After locating the line with "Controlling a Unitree" in the data that follows, return it and every later line exactly, up to and including the line with "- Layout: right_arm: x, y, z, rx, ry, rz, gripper".
-- Dataset excerpt follows --
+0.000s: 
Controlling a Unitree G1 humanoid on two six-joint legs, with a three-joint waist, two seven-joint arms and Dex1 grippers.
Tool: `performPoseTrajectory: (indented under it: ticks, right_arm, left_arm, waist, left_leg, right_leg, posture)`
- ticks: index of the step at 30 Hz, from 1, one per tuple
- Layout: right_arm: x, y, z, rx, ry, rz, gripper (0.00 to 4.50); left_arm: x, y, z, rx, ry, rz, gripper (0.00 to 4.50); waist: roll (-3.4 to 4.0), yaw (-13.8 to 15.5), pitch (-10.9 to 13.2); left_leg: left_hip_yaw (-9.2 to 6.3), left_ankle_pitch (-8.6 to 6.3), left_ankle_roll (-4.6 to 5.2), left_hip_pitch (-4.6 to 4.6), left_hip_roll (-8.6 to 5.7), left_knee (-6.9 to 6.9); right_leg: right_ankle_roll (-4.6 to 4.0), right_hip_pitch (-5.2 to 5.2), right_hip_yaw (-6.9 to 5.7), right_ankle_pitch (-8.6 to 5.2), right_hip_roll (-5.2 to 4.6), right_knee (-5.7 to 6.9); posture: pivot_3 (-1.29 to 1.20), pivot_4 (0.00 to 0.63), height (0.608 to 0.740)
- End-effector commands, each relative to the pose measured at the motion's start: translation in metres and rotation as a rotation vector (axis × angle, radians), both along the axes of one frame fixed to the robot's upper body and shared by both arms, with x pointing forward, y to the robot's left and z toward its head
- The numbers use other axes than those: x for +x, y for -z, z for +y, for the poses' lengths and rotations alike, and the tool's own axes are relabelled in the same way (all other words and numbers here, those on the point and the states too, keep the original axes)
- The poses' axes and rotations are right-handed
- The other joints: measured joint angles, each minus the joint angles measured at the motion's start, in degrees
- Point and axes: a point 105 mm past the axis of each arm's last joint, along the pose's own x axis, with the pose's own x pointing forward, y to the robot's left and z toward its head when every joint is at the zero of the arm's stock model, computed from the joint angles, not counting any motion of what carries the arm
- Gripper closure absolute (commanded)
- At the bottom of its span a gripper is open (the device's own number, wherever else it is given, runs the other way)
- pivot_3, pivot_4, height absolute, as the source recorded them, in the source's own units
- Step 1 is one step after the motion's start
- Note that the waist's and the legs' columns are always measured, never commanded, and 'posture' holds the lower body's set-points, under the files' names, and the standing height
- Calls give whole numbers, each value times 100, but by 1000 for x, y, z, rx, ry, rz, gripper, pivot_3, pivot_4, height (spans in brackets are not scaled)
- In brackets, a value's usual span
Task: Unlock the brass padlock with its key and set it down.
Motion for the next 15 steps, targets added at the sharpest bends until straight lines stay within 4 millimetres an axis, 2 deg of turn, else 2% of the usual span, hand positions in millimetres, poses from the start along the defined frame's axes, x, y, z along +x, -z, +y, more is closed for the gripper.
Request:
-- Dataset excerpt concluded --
_Result_:
Controlling a Unitree G1 humanoid on two six-joint legs, with a three-joint waist, two seven-joint arms and Dex1 grippers.
Tool: `performPoseTrajectory: (indented under it: ticks, right_arm, left_arm, waist, left_leg, right_leg, posture)`
- ticks: index of the step at 30 Hz, from 1, one per tuple
- Layout: right_arm: x, y, z, rx, ry, rz, gripper (0.00 to 4.50); left_arm: x, y, z, rx, ry, rz, gripper (0.00 to 4.50); waist: roll (-3.4 to 4.0), yaw (-13.8 to 15.5), pitch (-10.9 to 13.2); left_leg: left_hip_yaw (-9.2 to 6.3), left_ankle_pitch (-8.6 to 6.3), left_ankle_roll (-4.6 to 5.2), left_hip_pitch (-4.6 to 4.6), left_hip_roll (-8.6 to 5.7), left_knee (-6.9 to 6.9); right_leg: right_ankle_roll (-4.6 to 4.0), right_hip_pitch (-5.2 to 5.2), right_hip_yaw (-6.9 to 5.7), right_ankle_pitch (-8.6 to 5.2), right_hip_roll (-5.2 to 4.6), right_knee (-5.7 to 6.9); posture: pivot_3 (-1.29 to 1.20), pivot_4 (0.00 to 0.63), height (0.608 to 0.740)

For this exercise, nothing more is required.